Все это время мальчик, уступивший И.О. часть стула, явно хотел с ним заговорить - он то вздыхал, что-то бормоча себе под нос, то ерзал на стуле, подталкивая И.О. и тут же принося извинения, и наконец не выдержал и сказал: "Э-эх... Да-а... А мне еще целый год сюда ходить!" На что И.О. формально сочувственно покачал головой, давая понять, что ничего, мол, не поделаешь. Но тут вдруг его пронзило. "Как это, целый год?" - спросил И.О., глядя в большие, влажные глаза мальчика. "Так, - усмехнулся тот и бесстрашно добавил, - у меня же это! - И мальчик как-то странно прищурился. - Я и на Короленко лежал, и все почти прошло, но вот опять велели ложиться". - "И... давно ты... заболел?" - с трудом промямлил И.О., чувствуя, как покрывается потом, бледнеет, холодеет, краснеет и слабеет одновременно. "Давно-о-о, протянул мальчик и снова посмотрел на него как-то долго и куда-то очень глубоко в глаза. - Уже год".

"Следующий!" - каркнул старик, и вся честная компания, удвоившаяся с момента прихода И.О., загудела, зашикала, зашипела: наступил наконец и его черед предстать перед Всезнающим и Всемогущим. И.О. поднялся и, словно привидение, шагнул за порог.

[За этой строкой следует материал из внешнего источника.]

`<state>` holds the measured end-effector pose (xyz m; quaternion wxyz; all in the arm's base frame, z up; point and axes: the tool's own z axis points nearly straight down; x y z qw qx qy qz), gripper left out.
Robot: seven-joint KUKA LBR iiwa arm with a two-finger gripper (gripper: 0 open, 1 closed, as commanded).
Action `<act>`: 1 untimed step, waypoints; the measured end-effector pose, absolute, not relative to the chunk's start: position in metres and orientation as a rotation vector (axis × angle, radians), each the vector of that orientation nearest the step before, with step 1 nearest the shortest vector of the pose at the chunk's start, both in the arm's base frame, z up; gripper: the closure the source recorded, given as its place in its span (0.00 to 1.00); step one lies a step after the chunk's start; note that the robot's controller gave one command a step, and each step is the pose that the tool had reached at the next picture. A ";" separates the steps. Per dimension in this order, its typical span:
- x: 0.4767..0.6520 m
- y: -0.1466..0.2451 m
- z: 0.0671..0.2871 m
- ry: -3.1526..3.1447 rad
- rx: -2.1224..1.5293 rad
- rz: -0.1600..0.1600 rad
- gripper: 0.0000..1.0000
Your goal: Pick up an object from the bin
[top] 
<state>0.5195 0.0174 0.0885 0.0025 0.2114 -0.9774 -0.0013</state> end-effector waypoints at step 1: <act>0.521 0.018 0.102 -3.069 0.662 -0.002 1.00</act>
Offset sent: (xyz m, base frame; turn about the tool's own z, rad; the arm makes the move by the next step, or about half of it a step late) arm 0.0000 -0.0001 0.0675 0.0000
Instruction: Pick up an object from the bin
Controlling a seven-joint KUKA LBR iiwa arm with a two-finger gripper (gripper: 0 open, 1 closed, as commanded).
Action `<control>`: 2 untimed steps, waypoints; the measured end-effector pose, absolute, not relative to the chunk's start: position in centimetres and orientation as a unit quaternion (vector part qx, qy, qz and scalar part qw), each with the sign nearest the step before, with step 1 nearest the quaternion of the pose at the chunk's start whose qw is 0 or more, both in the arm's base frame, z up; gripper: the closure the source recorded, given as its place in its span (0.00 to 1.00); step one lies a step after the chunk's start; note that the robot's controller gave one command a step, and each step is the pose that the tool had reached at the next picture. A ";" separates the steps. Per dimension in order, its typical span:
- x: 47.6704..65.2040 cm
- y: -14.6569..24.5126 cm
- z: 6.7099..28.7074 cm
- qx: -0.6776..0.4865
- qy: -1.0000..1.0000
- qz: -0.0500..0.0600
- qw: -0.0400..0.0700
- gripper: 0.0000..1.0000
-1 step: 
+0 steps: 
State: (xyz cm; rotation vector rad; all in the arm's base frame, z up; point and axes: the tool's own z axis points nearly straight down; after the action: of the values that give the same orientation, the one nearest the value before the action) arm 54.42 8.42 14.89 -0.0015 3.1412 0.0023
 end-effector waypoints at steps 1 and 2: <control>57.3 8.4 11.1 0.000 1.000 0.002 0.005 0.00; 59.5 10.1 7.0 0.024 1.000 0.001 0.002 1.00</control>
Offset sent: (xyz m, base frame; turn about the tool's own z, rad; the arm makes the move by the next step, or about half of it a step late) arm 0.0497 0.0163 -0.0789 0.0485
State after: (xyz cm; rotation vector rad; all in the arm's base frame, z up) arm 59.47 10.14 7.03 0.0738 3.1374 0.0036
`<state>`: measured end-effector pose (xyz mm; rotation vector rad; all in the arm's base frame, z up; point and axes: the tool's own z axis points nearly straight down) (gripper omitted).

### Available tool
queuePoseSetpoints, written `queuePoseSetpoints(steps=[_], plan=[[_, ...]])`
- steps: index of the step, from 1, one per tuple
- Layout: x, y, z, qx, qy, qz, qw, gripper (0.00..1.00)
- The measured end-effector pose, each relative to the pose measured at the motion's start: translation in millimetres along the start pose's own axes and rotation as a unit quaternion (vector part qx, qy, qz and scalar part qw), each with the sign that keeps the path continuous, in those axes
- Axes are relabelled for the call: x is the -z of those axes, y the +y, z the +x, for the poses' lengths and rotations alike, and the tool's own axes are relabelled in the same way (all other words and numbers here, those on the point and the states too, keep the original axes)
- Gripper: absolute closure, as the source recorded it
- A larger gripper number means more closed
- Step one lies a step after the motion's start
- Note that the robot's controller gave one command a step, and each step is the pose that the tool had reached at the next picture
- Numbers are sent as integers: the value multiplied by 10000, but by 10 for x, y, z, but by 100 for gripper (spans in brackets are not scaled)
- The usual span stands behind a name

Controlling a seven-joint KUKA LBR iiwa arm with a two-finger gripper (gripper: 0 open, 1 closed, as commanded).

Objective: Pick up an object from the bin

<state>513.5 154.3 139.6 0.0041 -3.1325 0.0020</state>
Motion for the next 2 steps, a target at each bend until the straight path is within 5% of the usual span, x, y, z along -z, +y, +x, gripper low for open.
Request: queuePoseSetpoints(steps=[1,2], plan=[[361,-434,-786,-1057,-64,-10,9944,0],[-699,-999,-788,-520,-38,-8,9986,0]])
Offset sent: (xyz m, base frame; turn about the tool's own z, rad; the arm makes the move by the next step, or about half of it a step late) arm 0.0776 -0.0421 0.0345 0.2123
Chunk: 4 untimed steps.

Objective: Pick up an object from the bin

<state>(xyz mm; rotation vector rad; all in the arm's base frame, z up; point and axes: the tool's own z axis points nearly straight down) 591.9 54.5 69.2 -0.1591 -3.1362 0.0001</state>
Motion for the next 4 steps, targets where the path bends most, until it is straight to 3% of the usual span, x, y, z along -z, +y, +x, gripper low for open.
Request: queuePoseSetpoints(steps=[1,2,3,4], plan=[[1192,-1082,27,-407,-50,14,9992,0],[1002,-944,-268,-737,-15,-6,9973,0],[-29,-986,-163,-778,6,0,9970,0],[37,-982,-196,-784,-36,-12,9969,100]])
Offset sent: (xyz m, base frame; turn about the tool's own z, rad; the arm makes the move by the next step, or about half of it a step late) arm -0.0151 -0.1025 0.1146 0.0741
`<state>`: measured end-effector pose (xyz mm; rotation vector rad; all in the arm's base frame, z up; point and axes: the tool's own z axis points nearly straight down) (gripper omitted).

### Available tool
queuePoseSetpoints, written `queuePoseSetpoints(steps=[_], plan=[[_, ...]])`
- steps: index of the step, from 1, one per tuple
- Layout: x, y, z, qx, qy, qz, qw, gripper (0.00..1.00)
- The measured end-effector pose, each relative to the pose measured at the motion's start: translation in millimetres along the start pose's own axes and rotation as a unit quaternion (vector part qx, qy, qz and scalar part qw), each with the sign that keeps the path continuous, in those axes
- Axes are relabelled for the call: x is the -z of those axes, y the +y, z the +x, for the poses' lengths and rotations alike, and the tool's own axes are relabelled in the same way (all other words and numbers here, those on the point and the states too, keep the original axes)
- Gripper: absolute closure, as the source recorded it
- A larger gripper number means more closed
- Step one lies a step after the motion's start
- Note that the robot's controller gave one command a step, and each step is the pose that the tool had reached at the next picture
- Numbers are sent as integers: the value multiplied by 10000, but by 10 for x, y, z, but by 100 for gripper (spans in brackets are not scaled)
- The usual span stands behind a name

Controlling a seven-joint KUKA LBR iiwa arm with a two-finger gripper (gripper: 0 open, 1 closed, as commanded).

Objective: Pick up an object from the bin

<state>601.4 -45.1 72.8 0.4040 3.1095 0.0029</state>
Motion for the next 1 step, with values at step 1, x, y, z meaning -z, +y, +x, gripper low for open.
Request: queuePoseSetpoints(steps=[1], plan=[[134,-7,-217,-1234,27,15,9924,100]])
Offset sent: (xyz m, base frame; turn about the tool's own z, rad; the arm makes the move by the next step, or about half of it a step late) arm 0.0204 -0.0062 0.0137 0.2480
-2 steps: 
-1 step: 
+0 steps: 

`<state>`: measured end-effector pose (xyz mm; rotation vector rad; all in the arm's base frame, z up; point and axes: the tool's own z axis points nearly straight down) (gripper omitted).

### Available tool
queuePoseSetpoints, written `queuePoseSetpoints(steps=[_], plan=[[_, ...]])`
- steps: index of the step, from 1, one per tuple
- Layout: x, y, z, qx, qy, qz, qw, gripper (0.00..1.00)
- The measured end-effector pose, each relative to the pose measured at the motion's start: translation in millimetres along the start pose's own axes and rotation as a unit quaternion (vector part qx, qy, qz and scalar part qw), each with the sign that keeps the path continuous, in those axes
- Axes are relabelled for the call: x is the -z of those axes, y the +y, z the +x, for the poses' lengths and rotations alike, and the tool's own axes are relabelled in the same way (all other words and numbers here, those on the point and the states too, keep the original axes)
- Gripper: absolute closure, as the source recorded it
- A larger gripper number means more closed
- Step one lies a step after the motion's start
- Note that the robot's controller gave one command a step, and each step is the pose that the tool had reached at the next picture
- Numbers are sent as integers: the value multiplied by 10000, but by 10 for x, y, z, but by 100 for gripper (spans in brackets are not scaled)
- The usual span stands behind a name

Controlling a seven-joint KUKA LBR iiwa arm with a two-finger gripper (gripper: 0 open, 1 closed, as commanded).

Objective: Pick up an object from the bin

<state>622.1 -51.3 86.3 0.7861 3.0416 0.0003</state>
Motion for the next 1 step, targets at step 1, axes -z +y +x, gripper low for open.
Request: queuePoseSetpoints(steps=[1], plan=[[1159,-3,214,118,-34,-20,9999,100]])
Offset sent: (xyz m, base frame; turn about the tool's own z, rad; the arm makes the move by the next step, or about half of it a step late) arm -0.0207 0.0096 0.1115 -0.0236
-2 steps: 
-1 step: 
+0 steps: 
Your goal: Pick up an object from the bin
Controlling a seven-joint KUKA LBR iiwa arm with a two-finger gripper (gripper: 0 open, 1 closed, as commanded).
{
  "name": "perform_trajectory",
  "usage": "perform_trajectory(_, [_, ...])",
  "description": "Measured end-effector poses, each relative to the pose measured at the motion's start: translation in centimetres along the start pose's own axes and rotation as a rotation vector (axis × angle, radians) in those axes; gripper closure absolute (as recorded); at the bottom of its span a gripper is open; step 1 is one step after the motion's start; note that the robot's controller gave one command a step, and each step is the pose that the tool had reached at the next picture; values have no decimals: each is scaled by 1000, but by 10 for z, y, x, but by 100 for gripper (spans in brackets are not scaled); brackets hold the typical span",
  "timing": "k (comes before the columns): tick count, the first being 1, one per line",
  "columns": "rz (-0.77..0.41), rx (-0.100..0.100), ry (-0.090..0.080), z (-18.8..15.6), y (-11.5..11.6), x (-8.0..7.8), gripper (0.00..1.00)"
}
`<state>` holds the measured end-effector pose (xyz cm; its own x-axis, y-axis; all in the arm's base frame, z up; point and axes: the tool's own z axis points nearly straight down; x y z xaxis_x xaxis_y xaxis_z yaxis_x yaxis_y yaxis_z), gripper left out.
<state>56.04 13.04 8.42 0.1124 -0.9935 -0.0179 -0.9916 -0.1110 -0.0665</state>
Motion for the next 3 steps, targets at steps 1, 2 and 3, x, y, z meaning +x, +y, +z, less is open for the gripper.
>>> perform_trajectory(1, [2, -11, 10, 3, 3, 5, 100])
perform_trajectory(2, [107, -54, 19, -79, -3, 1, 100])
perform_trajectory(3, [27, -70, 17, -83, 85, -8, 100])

И тут вдруг нашло на него одеревенение, его будто связали по рукам и ногам, язык распух и встал торчком, как у дефективного, он едва слышал раздраженные вопросы доктора, а сам почему-то тупо улыбался и про себя повторял в каком-то странном ритме каждое последнее слово, сказанное стариком. "Ты что, ядрена мать, глухой?!" - заорал наконец старик, и И.О., понимая всю глупость и нелепость происходящего, монотонно запел про себя: "Глу-хой, глу-хой, глу-хой". Время, точно при замедленной съемке, растянулось, глаза доктора стали наливаться кровью, он вскочил с кресла и завопил: "Следующий!!" - а у И.О. сменилась пластинка, и он забормотал вслух: "Сле-ду-ю-щий, сле-ду-ю-щий", - скандируя на четыре счета и делая ударение на "ду". И то ли из-за неправильного ударения, то ли из-за того, что в кабинет проскользнул парнишка, сидевший с ним на одном стуле, И.О. вдруг очнулся и... "Видите ли, доктор... У меня - это!" - объявил он громко, словно прорвало плотину, и в его голосе появился романтический пафос, как у конферансье в Колонном зале. Доктор и мальчик замерли (мальчик даже зажмурился от удовольствия), и в мертвой тишине И.О. ясно услышал неровный стук своего сердца, которое два раза сильно екнуло и остановилось, и И.О., хватая ртом воздух, плюхнулся в кресло. "Ну и что, - неожиданно тихо и спокойно прохрипел старик. - У него вон тоже это, однако он не делает из этого события", - и он показал на мальчика, во все глаза уставившегося на И.О.